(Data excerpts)
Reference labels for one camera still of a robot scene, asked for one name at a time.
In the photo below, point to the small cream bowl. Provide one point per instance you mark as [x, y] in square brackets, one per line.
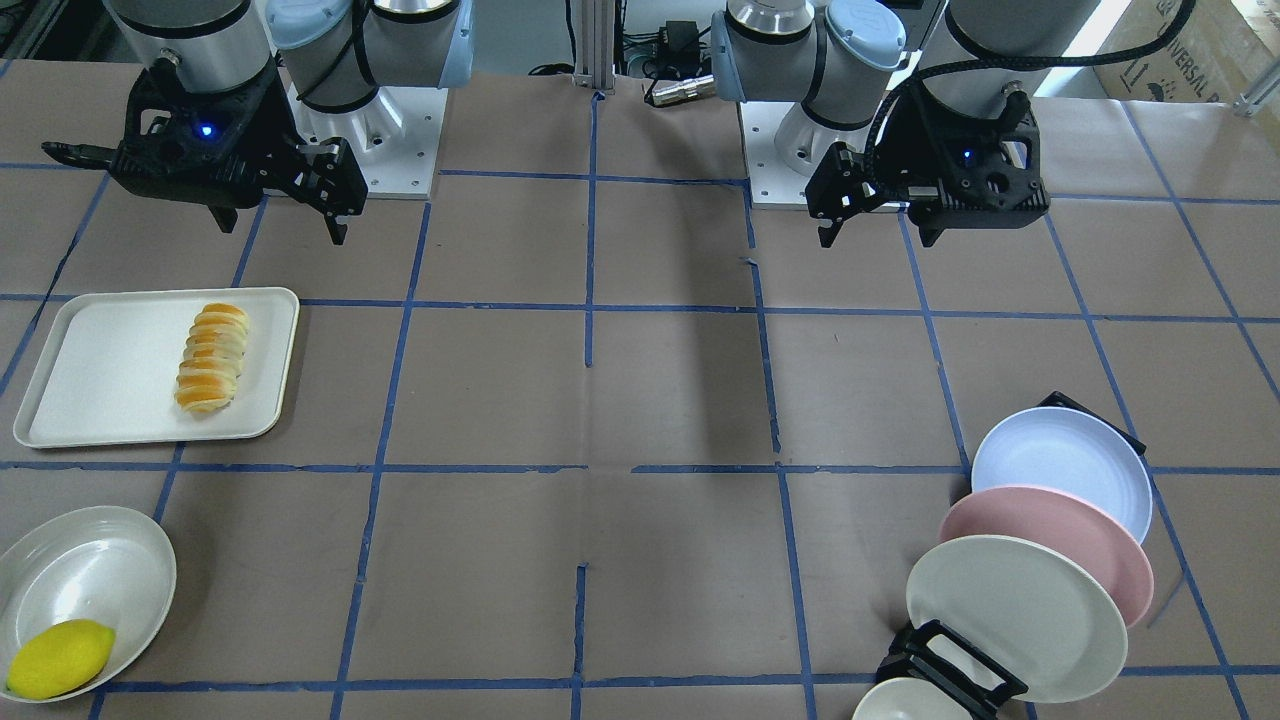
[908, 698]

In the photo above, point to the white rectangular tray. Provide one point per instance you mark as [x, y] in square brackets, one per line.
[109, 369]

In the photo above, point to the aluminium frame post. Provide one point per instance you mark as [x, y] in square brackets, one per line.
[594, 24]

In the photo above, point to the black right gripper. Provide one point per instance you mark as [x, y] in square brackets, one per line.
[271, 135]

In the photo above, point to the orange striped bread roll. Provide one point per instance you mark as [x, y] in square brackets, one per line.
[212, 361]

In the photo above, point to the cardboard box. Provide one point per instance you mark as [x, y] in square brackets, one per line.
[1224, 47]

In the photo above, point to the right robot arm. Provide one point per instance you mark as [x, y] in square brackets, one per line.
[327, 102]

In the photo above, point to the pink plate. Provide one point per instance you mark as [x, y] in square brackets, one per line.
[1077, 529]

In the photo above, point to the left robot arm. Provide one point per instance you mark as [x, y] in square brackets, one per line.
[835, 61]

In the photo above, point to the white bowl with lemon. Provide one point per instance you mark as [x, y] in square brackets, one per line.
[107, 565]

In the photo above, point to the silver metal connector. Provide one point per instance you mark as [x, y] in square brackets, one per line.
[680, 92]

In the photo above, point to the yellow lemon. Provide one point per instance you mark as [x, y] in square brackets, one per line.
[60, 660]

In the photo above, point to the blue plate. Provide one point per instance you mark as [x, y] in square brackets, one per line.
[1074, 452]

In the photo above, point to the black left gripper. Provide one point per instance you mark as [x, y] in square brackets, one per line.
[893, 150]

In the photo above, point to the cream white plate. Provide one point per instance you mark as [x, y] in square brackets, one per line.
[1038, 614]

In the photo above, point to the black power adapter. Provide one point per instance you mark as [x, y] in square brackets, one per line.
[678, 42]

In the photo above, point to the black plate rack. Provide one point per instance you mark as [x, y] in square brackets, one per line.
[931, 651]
---
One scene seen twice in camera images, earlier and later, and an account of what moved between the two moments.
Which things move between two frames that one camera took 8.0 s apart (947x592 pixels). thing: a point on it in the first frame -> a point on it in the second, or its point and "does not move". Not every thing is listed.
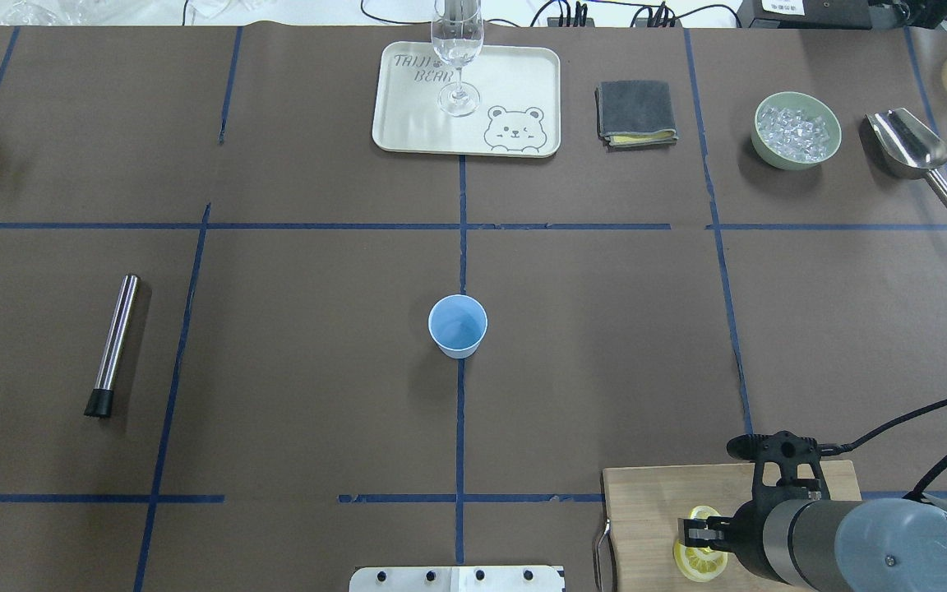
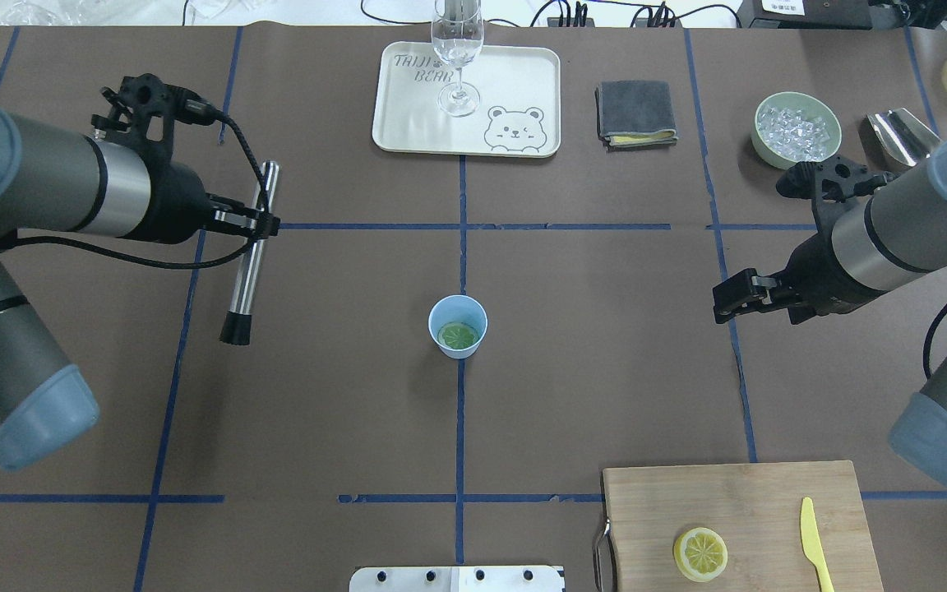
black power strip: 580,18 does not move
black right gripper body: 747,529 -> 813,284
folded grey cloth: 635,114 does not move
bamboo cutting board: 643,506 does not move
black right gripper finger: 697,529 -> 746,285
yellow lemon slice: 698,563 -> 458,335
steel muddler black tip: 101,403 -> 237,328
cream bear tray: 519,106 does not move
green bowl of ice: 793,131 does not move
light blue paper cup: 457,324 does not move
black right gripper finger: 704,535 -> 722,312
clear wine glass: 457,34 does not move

_PROBLEM STATEMENT:_ Wherever the line holding "black power strip: 580,18 does not move" falls in the entries above, copy exactly from it through the line holding "clear wine glass: 457,34 does not move", inclusive, and add nothing.

_RESULT OF THE TASK:_
black power strip: 580,18 does not move
black right gripper body: 747,529 -> 813,284
folded grey cloth: 635,114 does not move
bamboo cutting board: 643,506 does not move
black right gripper finger: 697,529 -> 746,285
yellow lemon slice: 698,563 -> 458,335
steel muddler black tip: 101,403 -> 237,328
cream bear tray: 519,106 does not move
green bowl of ice: 793,131 does not move
light blue paper cup: 457,324 does not move
black right gripper finger: 704,535 -> 722,312
clear wine glass: 457,34 does not move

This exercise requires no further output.